Criminal behavior is a natural result of metrics management. Yesterday’s episode of This American Life is a horrific example of that. It tells the story of how the much lauded introduction of metrics management into the police department in NYC lead ultimately to horrific criminal behavior by the police.
But that’s not exceptional. Why this happens is full of fascination. Metrics management encourages unethical behavior. In some cases this is intentional but I think that’s rare.
What happens is easy to explain if we set aside the question of ethical behavior.
The manager’s problem is always how to coordinate behavior toward his goals. If the existing behaviors are fine, and often they are, he want’s to add additional behaviors. Metrics management is tool for doing just that. He creates metrics that highlight the desired behaviors and then works to bend the curve. Just making the metrics visible is usually sufficient; but people tend to escalate so it’s common to pile on some carrots and sticks.

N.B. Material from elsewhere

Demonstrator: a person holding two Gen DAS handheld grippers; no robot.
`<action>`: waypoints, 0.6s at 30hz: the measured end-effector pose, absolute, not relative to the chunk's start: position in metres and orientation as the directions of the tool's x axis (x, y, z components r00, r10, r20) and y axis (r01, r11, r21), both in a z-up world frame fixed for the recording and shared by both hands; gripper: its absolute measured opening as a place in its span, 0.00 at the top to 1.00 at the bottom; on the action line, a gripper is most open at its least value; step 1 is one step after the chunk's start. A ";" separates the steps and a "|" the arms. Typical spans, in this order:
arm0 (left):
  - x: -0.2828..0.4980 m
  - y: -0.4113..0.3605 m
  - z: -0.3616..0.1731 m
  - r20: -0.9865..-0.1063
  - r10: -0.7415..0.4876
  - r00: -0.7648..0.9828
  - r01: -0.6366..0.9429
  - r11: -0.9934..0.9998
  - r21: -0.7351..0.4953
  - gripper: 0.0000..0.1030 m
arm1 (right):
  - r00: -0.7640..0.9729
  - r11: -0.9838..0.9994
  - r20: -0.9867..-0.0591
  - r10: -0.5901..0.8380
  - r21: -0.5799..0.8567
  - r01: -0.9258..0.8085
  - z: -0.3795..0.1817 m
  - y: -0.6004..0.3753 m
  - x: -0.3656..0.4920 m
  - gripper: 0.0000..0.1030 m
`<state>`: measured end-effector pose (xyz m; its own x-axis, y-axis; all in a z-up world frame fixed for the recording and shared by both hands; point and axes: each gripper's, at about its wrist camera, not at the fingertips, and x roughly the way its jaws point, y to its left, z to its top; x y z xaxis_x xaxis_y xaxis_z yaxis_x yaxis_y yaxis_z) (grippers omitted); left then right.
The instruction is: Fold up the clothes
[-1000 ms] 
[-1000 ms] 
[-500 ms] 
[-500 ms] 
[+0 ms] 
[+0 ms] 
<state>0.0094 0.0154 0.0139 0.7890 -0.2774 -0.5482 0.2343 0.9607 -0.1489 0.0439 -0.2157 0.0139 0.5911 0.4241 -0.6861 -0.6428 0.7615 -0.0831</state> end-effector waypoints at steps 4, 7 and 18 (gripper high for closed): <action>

Lots of us who have used these methods have found them to be marvelously effective. Early in my work life, for example, I put a chart on my door showing the number of open bugs in the large software system we were building. The line wobbled along, moving up and down, over a period of maybe a year. That was, pretty much all I had to do. In the following six months the curve steady declined until it finally crossed zero. Managers, engineers, customers suddenly became focused on that line. They starting asking about stupid little meaningly wiggles in the trend. It was magical. When we finally crossed zero parties and tee shirts emerged.
Other things suffered. And that’s the thing.
Or no, it’s not. Presumably as things suffer the natural response would be to adjust. And yet people don’t.
There is a weird pattern here. Any organization is skilled at some things, call those A. If we had metrics for those it’s scores would be pretty good. But we typically do not have metrics for these. Not because we are incompetent managers, but because the behaviors that achieve A are so deeply embedded into the organization that they do not require close supervision. These behaviors are sustained as norms, manners, etc. These behaviors are so fundamental that they are part of the organizations social fabric. The social contract it has made with it’s self. This fabric is slow to change.
So when the metrics management card is played into the game, in service of adding or improving a set of behaviors, cal them B, a very odd thing happens. Of course on thing that happens is that B behaviors increase. If they didn’t managers wouldn’t use this trick. For a period of time the overall score A+B rises. The A behavior score does not decline (at least not much) and the B behavior score rises.
But in time the A behaviors start to decline. This alone is an interesting pattern and I don’t think I can recall any instance of metric management that didn’t manifest this pattern. At first, and surprisingly rapidly, everything gets better. This a quite delightful experience. It’s positively addictive. Later A scores decline, but since your not measuring them this tends to go unnoticed.
Except it doesn’t go unnoticed. Individuals in a social fabric are extremely aware of the social contract. If only because it’s enforcing feedback look is implemented thru millions of tiny social cues.
What appears to happen as metric management moves into a organization is that it displaces the existing social contract. This triggers a lot of cynicism. Which in turn undermines ethical behavior.
Exactly. “Tell me how I’ll be measured and I’ll tell you how I’ll behave” said Eliyahu Goldratt in The Critical Chain.
This was a major theme of The Wire (still the best TV show ever made), where it was referred to as “juking the stats“.
Mike – “teaching the next generation how not to do the job” — oh yeah.
Julian – It is amazing, how much the role draws forth behavior.